_Exercise material_.
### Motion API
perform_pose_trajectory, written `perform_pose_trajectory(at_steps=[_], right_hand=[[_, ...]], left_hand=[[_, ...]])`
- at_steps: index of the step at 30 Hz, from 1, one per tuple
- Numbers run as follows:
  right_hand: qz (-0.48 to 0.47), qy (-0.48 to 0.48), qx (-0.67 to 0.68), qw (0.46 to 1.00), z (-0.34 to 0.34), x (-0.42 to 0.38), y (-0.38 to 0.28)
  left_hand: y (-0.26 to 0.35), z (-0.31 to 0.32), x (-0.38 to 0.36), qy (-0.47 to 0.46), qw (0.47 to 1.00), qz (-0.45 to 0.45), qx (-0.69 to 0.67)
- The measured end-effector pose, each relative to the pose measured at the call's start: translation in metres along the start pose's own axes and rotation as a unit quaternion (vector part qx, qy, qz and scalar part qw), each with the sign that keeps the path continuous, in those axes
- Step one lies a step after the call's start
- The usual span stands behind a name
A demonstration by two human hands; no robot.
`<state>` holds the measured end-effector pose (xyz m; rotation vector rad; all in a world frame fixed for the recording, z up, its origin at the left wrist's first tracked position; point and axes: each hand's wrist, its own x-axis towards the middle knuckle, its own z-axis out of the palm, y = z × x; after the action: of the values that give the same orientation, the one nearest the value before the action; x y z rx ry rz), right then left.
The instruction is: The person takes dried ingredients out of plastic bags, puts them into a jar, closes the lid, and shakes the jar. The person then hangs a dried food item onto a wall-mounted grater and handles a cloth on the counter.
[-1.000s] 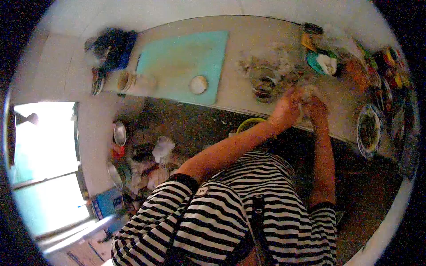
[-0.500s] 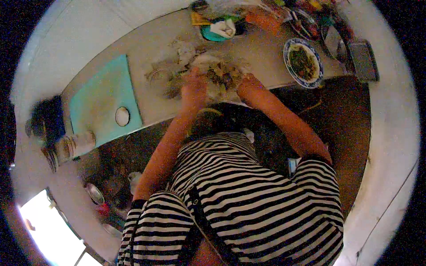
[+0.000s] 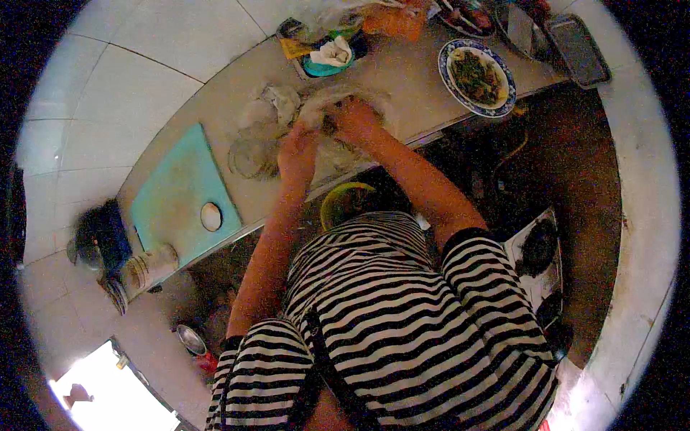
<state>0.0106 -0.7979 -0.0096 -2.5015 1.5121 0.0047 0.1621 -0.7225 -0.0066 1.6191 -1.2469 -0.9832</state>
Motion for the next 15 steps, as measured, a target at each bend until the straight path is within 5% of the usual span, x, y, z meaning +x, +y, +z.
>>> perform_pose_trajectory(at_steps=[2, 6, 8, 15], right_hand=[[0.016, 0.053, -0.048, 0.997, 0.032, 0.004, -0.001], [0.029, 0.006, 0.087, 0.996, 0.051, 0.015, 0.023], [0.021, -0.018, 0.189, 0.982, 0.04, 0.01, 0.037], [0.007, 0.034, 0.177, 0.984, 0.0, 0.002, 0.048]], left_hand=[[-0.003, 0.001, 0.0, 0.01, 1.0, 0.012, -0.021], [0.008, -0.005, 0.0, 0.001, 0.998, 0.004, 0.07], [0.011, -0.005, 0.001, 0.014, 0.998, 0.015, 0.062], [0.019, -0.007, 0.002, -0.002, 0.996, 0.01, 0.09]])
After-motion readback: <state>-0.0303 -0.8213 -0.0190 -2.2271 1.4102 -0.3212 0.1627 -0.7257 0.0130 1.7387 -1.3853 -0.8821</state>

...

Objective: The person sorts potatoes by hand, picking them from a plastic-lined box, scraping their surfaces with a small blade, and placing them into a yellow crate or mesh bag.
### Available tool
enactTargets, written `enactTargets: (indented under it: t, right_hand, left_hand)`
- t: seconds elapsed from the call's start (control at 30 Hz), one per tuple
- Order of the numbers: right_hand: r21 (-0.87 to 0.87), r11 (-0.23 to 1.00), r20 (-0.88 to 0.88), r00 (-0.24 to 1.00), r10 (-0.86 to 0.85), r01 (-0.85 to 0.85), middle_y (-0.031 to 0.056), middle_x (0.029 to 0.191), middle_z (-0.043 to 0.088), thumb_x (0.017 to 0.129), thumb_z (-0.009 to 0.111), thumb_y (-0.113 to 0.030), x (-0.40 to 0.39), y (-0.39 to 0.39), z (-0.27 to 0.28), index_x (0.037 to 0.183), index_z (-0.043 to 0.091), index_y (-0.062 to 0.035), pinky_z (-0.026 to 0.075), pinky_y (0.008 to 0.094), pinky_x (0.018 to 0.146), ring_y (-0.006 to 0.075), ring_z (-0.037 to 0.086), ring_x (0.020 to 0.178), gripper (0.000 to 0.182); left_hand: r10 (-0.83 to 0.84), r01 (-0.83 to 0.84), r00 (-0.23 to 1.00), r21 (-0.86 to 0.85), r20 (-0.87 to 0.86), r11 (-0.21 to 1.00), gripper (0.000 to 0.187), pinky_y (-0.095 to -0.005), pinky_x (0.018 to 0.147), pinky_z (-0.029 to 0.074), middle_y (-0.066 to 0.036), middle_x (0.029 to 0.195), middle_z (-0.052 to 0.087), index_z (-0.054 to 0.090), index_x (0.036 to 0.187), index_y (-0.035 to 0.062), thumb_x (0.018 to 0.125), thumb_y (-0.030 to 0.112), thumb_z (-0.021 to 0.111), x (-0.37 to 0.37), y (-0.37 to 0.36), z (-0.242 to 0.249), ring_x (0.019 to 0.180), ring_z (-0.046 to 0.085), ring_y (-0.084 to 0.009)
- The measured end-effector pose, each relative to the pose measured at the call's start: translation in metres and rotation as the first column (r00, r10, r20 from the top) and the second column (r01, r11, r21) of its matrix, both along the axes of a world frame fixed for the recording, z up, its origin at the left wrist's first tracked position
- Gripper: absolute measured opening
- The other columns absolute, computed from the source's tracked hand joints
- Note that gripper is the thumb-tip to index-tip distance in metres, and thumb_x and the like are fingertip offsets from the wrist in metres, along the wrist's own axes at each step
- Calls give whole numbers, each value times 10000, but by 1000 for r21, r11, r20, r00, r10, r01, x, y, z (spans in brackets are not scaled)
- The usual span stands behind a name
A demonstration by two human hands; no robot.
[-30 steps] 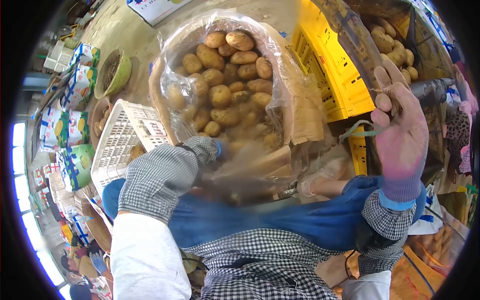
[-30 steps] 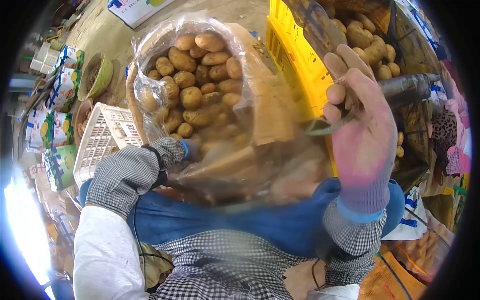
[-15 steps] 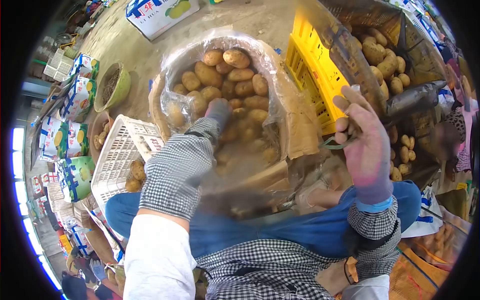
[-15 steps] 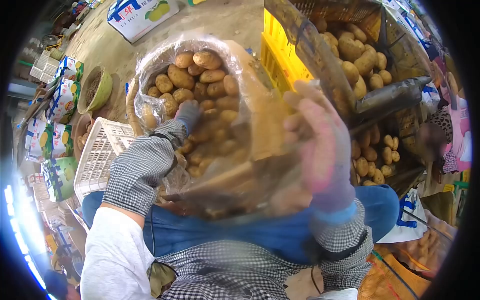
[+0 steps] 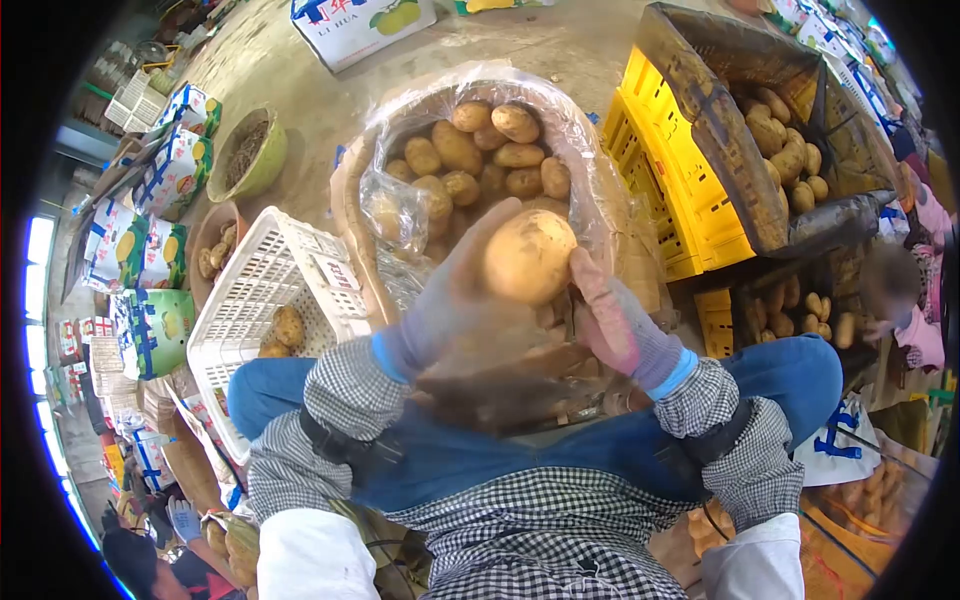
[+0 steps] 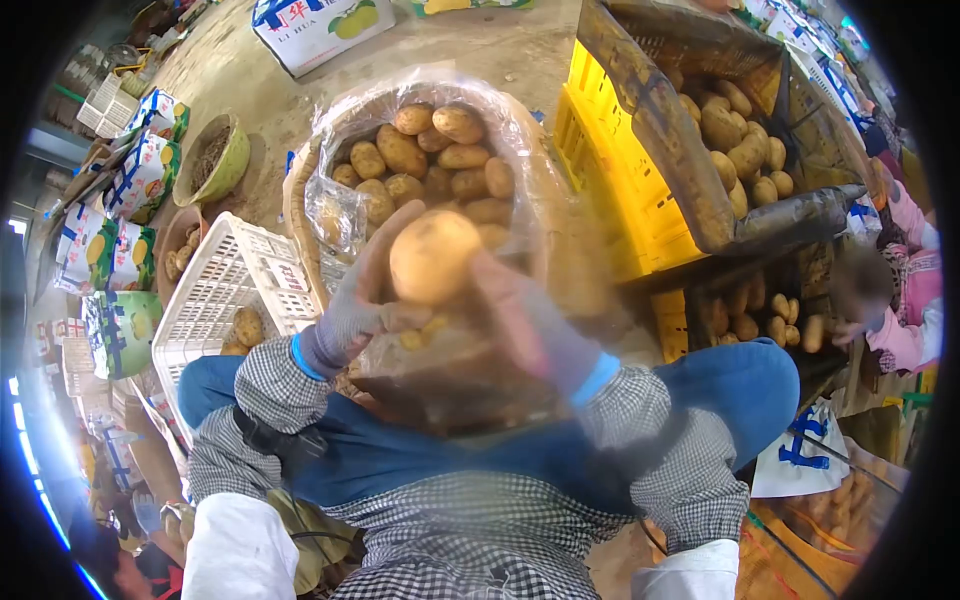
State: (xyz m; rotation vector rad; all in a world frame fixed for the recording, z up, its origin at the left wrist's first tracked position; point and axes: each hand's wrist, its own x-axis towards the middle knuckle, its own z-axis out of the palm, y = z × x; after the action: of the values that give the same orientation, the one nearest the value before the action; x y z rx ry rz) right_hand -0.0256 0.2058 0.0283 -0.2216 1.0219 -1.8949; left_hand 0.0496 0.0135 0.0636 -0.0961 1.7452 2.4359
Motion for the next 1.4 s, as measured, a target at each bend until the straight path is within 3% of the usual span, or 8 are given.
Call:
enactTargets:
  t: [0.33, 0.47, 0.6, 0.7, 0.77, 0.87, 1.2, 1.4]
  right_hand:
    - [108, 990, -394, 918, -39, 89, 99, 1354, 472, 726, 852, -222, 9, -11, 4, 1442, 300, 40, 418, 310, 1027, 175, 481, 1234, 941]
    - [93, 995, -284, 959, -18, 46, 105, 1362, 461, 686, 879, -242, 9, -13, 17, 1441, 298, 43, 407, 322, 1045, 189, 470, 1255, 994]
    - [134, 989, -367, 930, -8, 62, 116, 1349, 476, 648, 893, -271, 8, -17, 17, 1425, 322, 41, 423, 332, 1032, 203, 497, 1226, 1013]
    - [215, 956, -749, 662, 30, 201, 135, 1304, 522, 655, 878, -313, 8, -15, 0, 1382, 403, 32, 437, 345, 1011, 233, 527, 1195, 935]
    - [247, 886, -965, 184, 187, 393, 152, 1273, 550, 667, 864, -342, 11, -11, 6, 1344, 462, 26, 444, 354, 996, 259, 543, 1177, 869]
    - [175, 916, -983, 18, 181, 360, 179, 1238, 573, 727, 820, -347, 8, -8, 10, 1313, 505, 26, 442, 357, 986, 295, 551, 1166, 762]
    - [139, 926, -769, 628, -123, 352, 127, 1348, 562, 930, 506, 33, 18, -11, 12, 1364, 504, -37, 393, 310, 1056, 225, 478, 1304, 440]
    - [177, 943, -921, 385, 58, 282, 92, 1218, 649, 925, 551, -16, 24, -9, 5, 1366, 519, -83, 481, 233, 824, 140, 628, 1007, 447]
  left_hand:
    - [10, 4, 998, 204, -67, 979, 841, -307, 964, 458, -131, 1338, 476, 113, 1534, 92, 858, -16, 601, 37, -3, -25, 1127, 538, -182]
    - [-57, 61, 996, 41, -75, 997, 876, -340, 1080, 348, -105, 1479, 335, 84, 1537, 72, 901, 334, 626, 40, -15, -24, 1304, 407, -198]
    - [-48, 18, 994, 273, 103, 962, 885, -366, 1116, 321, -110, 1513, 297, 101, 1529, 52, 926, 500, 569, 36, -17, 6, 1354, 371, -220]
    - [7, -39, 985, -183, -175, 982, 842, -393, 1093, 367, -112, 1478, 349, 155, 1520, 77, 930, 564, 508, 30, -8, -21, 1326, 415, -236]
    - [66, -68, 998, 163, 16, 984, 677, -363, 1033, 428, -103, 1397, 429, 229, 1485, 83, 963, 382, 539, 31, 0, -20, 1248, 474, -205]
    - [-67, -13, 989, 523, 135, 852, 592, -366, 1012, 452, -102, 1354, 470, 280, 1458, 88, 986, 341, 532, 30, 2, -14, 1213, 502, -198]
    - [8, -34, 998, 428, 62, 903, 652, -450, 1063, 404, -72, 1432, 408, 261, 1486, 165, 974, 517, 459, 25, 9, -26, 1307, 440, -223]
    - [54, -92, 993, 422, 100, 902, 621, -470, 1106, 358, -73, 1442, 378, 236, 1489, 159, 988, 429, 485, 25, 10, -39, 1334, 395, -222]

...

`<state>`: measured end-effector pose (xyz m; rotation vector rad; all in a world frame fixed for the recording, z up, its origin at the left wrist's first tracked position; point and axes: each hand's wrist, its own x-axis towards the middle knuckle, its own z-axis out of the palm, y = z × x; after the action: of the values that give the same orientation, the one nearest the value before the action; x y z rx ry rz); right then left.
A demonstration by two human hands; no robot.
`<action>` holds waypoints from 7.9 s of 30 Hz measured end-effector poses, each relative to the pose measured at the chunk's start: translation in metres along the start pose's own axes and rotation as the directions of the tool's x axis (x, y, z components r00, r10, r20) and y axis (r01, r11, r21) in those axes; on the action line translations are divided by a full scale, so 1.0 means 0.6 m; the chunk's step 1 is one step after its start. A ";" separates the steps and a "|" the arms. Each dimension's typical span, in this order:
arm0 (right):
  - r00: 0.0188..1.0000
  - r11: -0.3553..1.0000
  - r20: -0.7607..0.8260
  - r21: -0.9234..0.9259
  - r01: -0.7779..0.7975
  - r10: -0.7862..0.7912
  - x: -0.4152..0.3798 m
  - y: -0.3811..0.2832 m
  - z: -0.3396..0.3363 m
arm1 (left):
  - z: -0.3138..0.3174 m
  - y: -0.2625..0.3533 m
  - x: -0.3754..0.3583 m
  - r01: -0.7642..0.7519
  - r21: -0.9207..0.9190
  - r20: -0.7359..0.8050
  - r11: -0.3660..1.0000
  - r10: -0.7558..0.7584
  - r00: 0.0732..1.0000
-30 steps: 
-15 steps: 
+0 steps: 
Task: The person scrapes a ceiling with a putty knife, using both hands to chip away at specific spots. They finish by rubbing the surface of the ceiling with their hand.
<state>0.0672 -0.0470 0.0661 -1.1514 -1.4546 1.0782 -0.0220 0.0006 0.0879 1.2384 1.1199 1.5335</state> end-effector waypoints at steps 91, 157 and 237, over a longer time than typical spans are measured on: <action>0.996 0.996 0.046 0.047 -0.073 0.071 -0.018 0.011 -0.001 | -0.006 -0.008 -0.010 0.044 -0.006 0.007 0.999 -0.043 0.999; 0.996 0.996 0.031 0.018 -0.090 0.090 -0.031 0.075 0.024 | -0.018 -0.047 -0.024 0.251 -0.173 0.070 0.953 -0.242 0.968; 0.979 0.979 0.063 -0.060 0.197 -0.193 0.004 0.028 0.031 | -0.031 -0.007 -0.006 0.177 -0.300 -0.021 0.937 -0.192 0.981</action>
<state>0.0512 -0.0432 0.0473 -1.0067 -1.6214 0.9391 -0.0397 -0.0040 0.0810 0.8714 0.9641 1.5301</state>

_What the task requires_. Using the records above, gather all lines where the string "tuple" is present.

_Task response_.
- at_steps: index of the step at 30 Hz, from 1, one per tuple
- t: seconds elapsed from the call's start (control at 30 Hz), one per tuple

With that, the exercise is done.